When reading from or writing to a local file system, vioperf goes directly to disk by default, bypassing the operating system's page cache. Using direct I/O allows vioperf to measure performance quickly without having to fill the cache.

Disabling this behavior can produce more realistic performance results but slows down the operation of vioperf.

--debug Directs vioperf to report verbose error messages.
<DIR>

Zero or more directories to test. If you do not specify a directory, vioperf tests the current directory. To test the performance of each disk, specify different directories mounted on different disks.

To test reads from a directory on HDFS:

  • Use a URL in the hdfs scheme that points to a single directory (not a path) containing files at least 10MB in size. For best results, use 10GB files and verify that there is at least one file per vioperf thread.

  • If you do not specify a host and port, set the HADOOP_CONF_DIR environment variable to a path including the Hadoop configuration files. This value is the same value that you use for the HadoopConfDir configuration parameter in Vertica. For more information see Configuring HDFS access.

  • If the HDFS cluster uses Kerberos, set the HADOOP_USER_NAME environment variable to a Kerberos principal.

Returns

The utility returns the following information:

Heading Description
test The test being run (Write, ReWrite, Read, or Skip Read)
directory The directory in which the test is being run.
counter name The counter type of the test being run. Can be either MB/s or Seeks per second.
counter value The value of the counter in MB/s or Seeks per second across all threads. This measurement represents the bandwidth at the exact time of measurement. Contrast with counter value (avg).
counter value (10 sec avg) The average amount of data in MB/s, or the average number of Seeks per second, for the test being run in the duration specified with --log-interval. The default interval is 10 seconds. The counter value (avg) is the average bandwidth since the last log message, across all threads.
counter value/core The counter value divided by the number of cores.
counter value/core (10 sec avg) The counter value (10 sec avg) divided by the number of cores.
thread count The number of threads used to run the test.
%CPU The available CPU percentage used during this test.
%IO Wait The CPU percentage in I/O Wait state during this test. I/O wait state is the time working processes are blocked while waiting for I/O operations to complete.
elapsed time The amount of time taken for a particular test. If you run the test multiple times, elapsed time increases the next time the test is run.
remaining time The time remaining until the next test. Based on the --duration option, each of the tests is run at least once. If the test set is run multiple times, then remaining time is how much longer the test will run. The remaining time value is cumulative. Its total is added to elapsed time each time the same test is run again.

Example

Invoking vioperf from a terminal outputs the following message and sample results:

[dbadmin@v_vmart_node0001 ~]$ /opt/vertica/bin/vioperf --duration=60s
The minimum required I/O is 20 MB/s read and write per physical processor core on each node, in full duplex
i.e. reading and writing at this rate simultaneously, concurrently on all nodes of the cluster.
The recommended I/O is 40 MB/s per physical core on each node.
For example, the I/O rate for a server node with 2 hyper-threaded six-core CPUs is 240 MB/s required minimum, 480 MB/s recommended.
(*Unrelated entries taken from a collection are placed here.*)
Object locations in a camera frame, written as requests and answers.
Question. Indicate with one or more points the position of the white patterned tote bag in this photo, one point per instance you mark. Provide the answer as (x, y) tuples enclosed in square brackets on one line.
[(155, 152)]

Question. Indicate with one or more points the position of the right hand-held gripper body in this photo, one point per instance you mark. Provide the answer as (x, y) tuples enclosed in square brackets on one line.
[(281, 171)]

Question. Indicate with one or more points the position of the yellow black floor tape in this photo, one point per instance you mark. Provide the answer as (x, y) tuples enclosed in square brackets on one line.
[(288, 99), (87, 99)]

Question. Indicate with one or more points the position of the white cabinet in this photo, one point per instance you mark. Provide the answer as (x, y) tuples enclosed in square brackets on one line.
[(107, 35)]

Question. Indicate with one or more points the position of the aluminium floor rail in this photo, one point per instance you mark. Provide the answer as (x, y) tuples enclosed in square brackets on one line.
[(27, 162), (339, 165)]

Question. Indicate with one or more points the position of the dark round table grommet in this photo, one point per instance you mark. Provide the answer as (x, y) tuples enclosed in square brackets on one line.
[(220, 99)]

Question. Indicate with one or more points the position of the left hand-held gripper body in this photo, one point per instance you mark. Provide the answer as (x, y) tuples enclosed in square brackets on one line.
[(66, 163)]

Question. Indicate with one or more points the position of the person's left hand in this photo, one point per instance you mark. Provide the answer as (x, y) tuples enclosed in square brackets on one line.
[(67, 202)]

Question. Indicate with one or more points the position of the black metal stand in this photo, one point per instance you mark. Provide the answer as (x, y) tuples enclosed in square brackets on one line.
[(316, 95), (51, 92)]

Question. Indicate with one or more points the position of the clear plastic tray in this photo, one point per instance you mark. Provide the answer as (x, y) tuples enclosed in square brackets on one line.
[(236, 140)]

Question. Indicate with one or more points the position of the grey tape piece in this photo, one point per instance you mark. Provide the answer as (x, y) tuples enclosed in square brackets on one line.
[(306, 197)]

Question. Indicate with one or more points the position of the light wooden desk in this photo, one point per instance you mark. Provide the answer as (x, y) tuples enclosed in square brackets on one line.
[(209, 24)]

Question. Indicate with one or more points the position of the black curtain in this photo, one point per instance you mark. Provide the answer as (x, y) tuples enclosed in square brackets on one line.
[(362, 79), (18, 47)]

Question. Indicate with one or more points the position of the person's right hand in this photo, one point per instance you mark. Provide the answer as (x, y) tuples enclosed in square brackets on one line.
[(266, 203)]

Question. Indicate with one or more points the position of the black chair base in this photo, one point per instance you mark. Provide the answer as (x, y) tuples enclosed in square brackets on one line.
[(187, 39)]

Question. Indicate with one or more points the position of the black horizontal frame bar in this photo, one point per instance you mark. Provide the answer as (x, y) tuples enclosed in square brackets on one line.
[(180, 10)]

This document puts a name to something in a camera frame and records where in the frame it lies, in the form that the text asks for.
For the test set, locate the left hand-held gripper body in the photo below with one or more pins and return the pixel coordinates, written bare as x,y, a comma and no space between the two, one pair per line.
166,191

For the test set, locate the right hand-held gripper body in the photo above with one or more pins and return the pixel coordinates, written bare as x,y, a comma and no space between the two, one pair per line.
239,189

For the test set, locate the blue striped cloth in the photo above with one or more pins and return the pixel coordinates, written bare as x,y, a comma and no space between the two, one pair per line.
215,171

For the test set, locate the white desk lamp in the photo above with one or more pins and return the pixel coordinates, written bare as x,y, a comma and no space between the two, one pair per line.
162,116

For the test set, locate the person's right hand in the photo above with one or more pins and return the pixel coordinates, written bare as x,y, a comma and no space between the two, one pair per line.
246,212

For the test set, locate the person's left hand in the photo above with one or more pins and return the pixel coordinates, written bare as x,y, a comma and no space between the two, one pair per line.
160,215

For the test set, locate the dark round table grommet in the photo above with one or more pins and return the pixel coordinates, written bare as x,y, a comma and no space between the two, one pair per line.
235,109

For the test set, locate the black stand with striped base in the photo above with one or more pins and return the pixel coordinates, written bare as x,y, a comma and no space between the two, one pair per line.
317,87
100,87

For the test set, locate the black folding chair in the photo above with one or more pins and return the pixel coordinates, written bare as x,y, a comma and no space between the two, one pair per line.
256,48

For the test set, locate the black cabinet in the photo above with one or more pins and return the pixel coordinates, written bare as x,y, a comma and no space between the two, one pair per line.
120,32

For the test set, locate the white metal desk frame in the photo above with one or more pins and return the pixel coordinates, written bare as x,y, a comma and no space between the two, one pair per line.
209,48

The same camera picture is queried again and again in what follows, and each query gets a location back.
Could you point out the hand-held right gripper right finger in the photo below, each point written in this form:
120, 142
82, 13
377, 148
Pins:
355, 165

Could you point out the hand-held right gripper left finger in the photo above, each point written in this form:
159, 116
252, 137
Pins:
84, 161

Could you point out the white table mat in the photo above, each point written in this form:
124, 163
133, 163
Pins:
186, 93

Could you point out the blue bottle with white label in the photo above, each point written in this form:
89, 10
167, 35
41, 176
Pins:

Using direct io (buffer size=1048576, alignment=512) for directory "/home/dbadmin"

test     | directory     | counter name         | counter value | counter value (10 sec avg) | counter value/core  | counter value/core (10 sec avg) | thread count  | %CPU  | %IO Wait  | elapsed time (s)| remaining time (s)
--------------------------------------------------------------------------------------------------------------------------------------------------------------------------------------------------------------
Write    | /home/dbadmin | MB/s                 | 420           | 420                             | 210                | 210                        | 2             | 89    | 10        | 10              | 5
Write    | /home/dbadmin | MB/s                 | 412           | 396                             | 206                 | 198                        | 2             | 89    | 9         | 15              | 0
ReWrite  | /home/dbadmin | (MB-read+MB-write)/s | 150+150       | 150+150                         | 75+75               | 75+75                      | 2             | 58    | 40        | 10              | 5
ReWrite  | /home/dbadmin | (MB-read+MB-write)/s | 158+158       | 172+172                         | 79+79              | 86+86                      | 2             | 64    | 33        | 15              | 0
Read     | /home/dbadmin | MB/s                 | 194           | 194                             | 97                 | 97                         | 2             | 69    | 26        | 10              | 5
Read     | /home/dbadmin | MB/s                 | 192           | 190                             | 96                 | 95                         | 2             | 71    | 27        | 15              | 0
SkipRead | /home/dbadmin | seeks/s              | 659           | 659                             | 329.5              | 329.5                      | 2             | 2     | 85        | 10              | 5
SkipRead | /home/dbadmin | seeks/s              | 677           | 714                             | 338.5              | 357                        | 2             | 2     | 59        | 15              | 0

1.3 - Vnetperf

The vnetperf utility measures network performance of database hosts, as well as network latency and throughput for TCP and UDP protocols.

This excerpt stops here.